_Task brief_
When the line with "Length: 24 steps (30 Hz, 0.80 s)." appears below, start repeating lines exactly, and keep going through the line with "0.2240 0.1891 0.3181"; add nothing outside that span.

_Available data_
-----

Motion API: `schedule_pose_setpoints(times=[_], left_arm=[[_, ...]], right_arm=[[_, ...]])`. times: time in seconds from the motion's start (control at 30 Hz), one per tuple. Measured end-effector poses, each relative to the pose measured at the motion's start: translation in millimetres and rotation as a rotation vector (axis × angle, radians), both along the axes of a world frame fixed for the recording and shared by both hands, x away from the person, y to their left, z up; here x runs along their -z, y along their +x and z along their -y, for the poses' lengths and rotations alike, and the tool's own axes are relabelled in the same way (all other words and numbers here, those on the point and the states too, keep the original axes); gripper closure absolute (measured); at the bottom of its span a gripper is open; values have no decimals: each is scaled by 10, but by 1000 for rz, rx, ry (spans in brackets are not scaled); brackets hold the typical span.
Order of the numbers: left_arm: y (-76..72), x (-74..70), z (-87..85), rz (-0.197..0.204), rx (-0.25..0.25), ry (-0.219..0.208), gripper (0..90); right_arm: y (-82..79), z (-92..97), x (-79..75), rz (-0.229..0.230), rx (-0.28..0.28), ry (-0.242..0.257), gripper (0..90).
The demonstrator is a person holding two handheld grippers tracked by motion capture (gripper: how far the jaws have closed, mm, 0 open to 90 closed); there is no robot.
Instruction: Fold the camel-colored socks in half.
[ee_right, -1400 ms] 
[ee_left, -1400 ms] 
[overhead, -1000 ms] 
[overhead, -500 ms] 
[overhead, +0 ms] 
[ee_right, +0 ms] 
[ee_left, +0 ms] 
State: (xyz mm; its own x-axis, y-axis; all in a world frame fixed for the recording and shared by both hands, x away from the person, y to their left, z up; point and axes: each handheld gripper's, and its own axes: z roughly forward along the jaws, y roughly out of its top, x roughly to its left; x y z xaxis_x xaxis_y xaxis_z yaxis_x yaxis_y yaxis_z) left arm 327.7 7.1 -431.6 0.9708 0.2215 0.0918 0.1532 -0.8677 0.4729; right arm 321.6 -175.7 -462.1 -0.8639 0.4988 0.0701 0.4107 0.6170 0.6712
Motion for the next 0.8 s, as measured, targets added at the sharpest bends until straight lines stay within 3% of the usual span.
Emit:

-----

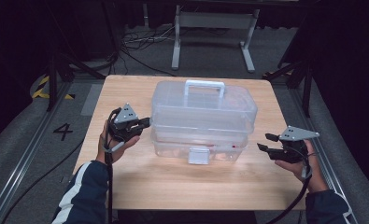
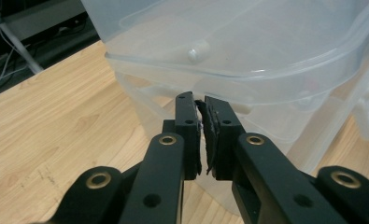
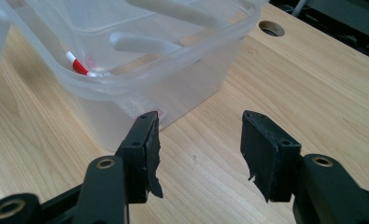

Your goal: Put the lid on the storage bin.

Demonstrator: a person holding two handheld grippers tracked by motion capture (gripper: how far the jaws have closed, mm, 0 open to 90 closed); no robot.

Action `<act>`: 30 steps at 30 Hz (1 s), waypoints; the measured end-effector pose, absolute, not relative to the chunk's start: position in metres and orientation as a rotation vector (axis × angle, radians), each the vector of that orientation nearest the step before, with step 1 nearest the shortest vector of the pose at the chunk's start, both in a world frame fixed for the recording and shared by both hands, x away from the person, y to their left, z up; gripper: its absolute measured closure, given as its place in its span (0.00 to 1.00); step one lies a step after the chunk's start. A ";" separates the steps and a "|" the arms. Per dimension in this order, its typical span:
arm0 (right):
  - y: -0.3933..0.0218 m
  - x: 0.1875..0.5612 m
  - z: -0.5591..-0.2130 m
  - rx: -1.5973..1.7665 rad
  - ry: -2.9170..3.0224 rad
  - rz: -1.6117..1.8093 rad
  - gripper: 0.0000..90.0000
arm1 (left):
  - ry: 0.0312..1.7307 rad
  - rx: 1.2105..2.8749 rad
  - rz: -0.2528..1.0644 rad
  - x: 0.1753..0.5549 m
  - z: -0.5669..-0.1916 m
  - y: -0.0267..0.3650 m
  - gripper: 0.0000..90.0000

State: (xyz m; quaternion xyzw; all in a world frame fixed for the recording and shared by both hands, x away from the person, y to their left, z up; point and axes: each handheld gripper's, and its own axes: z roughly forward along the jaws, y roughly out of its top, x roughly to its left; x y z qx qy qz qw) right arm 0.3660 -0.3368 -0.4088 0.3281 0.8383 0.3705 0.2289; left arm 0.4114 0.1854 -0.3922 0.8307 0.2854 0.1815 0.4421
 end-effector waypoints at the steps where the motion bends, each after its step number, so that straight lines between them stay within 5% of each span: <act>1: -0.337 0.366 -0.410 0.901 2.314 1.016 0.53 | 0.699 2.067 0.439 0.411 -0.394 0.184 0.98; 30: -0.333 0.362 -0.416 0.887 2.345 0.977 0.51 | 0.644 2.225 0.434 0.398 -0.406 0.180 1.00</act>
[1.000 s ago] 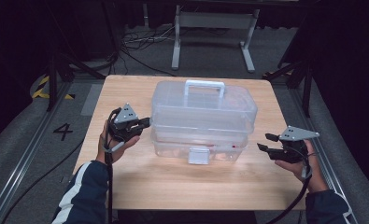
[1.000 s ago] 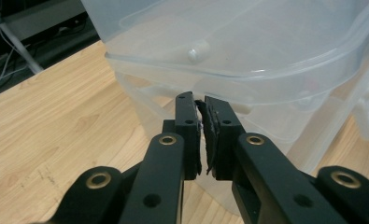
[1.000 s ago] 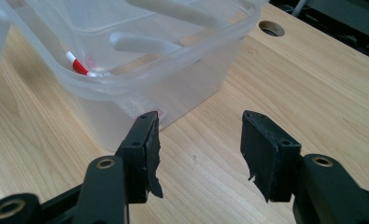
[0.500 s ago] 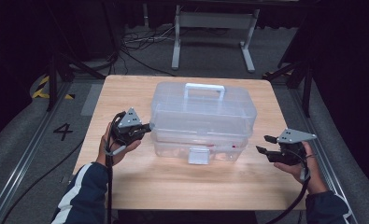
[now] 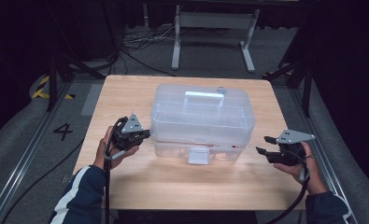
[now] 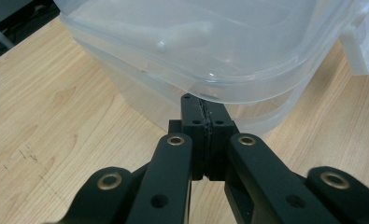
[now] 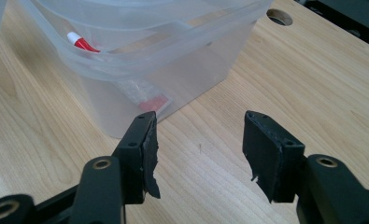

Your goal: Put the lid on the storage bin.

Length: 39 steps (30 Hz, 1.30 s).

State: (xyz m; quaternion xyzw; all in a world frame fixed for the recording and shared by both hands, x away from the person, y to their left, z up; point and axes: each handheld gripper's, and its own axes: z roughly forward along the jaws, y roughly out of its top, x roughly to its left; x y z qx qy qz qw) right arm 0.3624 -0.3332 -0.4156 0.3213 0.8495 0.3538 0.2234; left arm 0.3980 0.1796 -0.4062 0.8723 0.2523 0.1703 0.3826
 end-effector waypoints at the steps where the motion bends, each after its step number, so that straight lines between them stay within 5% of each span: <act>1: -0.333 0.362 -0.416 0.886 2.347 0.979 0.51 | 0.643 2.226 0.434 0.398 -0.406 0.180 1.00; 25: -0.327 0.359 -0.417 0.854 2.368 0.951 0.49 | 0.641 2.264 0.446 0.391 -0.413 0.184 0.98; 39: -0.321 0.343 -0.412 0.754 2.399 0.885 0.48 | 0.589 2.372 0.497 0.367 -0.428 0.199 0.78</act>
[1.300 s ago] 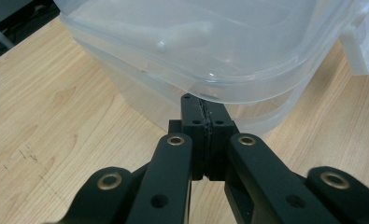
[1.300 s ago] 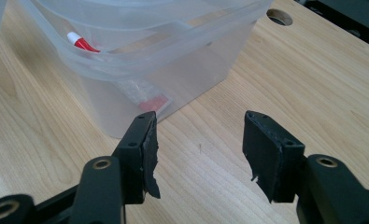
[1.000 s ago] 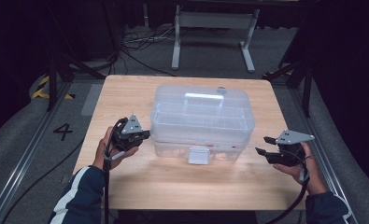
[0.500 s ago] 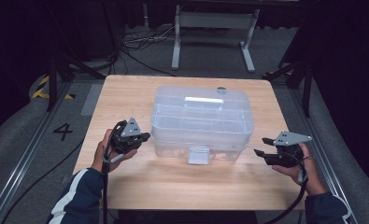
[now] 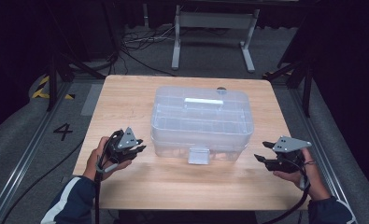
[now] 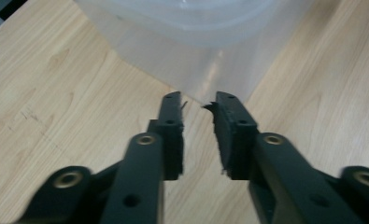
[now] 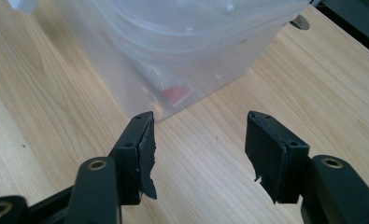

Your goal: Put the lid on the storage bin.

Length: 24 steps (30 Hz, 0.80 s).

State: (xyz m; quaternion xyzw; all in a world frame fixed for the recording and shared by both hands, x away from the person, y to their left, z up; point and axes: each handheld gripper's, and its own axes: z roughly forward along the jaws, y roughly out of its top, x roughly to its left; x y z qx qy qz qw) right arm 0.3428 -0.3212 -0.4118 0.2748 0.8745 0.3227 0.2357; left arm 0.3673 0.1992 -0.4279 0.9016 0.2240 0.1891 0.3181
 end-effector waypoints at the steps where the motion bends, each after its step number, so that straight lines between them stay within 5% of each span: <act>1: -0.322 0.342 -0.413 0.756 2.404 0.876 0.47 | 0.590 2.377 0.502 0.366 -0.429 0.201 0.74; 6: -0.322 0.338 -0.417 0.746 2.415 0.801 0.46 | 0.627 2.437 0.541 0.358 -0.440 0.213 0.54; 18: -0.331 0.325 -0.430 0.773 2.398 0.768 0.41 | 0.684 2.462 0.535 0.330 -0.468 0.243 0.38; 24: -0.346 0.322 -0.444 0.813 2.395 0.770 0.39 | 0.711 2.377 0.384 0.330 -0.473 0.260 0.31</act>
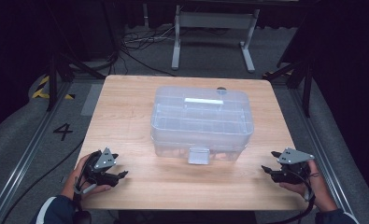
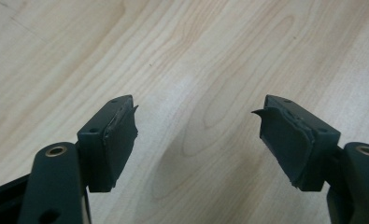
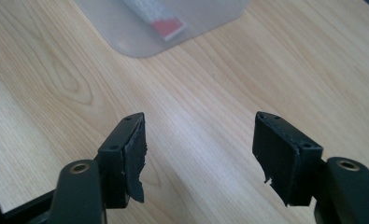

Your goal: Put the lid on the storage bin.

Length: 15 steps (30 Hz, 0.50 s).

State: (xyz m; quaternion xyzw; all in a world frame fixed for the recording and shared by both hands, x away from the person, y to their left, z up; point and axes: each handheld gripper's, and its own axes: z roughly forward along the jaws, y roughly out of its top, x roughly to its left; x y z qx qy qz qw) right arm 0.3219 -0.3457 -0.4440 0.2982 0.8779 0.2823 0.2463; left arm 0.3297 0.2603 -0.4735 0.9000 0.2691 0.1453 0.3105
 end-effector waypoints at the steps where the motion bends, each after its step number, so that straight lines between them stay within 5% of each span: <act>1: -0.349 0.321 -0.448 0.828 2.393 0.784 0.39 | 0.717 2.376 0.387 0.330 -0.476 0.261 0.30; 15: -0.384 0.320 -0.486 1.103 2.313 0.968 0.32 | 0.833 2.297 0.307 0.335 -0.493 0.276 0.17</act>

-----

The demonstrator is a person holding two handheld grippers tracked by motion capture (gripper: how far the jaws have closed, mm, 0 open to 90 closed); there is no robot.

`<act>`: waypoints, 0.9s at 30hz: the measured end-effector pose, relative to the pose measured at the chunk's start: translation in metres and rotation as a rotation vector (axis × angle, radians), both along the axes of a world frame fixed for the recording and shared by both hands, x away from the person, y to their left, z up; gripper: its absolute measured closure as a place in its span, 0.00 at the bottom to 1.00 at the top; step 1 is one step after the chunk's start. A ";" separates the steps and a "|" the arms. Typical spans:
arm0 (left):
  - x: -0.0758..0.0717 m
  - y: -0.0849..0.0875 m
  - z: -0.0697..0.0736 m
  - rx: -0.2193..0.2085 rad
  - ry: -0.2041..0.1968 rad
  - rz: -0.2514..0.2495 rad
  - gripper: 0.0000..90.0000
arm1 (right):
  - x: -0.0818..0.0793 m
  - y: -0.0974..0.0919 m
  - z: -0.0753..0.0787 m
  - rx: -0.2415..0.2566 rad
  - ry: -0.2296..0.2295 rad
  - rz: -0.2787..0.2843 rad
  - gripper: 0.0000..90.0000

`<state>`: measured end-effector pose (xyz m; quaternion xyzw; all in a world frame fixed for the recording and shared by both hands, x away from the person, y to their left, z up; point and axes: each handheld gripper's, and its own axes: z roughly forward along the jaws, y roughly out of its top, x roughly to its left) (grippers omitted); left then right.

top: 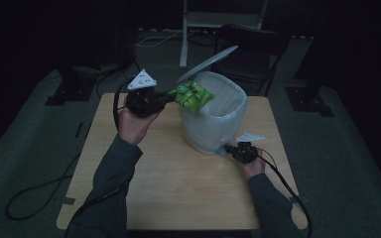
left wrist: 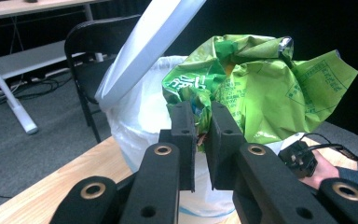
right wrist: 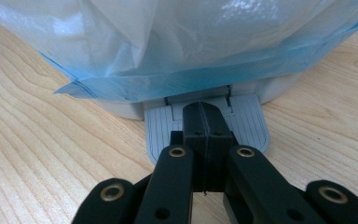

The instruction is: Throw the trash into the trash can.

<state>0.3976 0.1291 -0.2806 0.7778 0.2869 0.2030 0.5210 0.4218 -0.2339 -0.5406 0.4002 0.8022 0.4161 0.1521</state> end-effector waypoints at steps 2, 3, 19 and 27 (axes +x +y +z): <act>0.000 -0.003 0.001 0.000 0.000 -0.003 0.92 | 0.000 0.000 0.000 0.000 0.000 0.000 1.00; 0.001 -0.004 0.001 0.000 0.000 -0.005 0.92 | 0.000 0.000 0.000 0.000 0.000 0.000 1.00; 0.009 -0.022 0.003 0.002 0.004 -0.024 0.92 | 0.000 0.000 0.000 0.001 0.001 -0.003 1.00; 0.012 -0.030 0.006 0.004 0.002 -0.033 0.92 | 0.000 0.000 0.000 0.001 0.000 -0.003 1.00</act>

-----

_Exercise result_
Length: 24 steps (30 Hz, 0.80 s).

State: (xyz m; quaternion xyzw; all in a world frame fixed for the recording and shared by both hands, x away from the person, y to their left, z up; point and axes: each handheld gripper's, and its own axes: z roughly forward along the jaws, y roughly out of its top, x roughly to its left; x y z qx qy qz qw) right arm 0.3428 -0.3212 -0.4118 0.2748 0.8745 0.3227 0.2357; left arm 0.3673 0.1992 -0.4279 0.9016 0.2240 0.1891 0.3181

With that, the exercise is complete.